Knowing that high blood pressure (hypertension) is the biggest risk factor for heart failure, Dr. Lewis tells his patients that they’ll dramatically reduce their risk of developing heart disease if they follow a few simple hypertension-reducing guidelines and keep an eye on their blood pressure. Genetics can indeed play a role in developing high blood pressure, but obesity, inactivity, tobacco and alcohol use, stress, and salt intake are all hypertension risk factors that you can control.
“Eliminate excuses from your vocabulary,” says Dr. Lewis. As a physician with a family history of high blood pressure, that’s what he has tried to do.
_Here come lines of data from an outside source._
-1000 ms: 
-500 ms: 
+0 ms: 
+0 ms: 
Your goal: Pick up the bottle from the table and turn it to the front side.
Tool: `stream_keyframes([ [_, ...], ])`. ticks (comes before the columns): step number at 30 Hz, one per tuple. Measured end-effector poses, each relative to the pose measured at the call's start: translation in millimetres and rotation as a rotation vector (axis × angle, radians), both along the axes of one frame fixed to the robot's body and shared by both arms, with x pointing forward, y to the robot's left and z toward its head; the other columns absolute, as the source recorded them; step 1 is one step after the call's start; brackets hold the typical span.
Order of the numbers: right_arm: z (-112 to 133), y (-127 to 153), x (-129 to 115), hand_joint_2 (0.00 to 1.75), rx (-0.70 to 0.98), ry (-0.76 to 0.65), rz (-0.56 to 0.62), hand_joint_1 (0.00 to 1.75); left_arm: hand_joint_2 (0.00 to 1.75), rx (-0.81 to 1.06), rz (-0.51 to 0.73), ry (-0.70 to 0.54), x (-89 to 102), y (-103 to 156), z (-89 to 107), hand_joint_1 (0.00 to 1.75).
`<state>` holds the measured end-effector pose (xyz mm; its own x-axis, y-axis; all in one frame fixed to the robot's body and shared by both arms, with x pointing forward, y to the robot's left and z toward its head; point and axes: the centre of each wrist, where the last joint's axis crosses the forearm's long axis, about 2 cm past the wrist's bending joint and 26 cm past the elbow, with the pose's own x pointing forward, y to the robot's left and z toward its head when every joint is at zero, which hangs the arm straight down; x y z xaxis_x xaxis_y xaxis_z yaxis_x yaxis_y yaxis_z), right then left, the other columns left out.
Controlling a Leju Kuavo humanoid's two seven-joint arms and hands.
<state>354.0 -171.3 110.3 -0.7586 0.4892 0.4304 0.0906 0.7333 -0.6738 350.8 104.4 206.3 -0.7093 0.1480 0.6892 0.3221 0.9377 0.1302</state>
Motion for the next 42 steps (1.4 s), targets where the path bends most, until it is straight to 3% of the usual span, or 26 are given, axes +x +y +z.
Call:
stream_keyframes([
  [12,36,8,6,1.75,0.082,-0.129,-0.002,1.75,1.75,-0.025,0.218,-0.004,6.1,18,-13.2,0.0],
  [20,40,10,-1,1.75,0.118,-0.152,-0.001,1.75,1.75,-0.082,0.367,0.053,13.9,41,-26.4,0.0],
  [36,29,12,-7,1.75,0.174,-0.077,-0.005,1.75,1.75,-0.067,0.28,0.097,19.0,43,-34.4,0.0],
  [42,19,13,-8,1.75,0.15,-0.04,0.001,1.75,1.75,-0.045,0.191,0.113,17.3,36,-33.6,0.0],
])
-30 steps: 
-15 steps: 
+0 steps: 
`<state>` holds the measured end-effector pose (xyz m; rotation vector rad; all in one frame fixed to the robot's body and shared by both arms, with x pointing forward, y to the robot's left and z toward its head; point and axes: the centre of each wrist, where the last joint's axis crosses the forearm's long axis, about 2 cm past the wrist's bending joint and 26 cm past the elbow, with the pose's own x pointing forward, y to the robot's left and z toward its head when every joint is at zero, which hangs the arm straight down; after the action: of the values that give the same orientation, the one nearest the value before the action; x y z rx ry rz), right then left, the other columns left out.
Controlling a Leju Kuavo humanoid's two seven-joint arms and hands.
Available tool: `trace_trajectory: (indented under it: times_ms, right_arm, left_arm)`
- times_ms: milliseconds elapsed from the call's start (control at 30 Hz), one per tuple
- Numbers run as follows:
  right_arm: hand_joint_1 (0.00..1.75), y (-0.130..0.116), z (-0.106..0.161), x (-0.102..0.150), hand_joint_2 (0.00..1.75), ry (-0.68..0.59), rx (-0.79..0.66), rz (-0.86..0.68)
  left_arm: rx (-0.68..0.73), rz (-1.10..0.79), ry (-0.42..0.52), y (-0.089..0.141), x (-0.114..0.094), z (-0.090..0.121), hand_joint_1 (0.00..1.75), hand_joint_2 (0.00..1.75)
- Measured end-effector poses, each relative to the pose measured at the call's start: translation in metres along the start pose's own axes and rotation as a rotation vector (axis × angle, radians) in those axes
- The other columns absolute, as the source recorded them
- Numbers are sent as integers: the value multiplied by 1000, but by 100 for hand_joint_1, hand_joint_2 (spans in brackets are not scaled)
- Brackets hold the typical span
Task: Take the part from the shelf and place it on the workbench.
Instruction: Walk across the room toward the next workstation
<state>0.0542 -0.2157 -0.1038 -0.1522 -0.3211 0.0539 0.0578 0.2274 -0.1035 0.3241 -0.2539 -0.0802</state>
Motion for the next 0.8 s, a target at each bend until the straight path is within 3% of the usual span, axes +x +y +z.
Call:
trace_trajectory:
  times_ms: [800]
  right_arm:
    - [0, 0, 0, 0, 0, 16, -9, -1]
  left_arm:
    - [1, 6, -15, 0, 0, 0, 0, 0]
- Know your blood pressure
Left untreated, high blood pressure can cause heart attacks, stroke, kidney failure, or heart failure. Unfortunately, many people are unaware of their blood pressure levels. Since mild to moderate hypertension usually doesn’t come with any symptoms, you won’t know whether you have it unless you get your blood pressure checked.
There’s no excuse for not knowing your blood pressure, says Dr. Lewis. Everyone should have their blood pressure checked at least once a year, and thanks to the Affordable Care Act, you now can get your yearly physical for free. People at risk or who have already been diagnosed with hypertension, however, should check their blood pressure more frequently. This can be done at your doctor’s office or on your own.
- Get active
“Obesity is a normal response to an abnormal environment,” explains Dr. Lewis.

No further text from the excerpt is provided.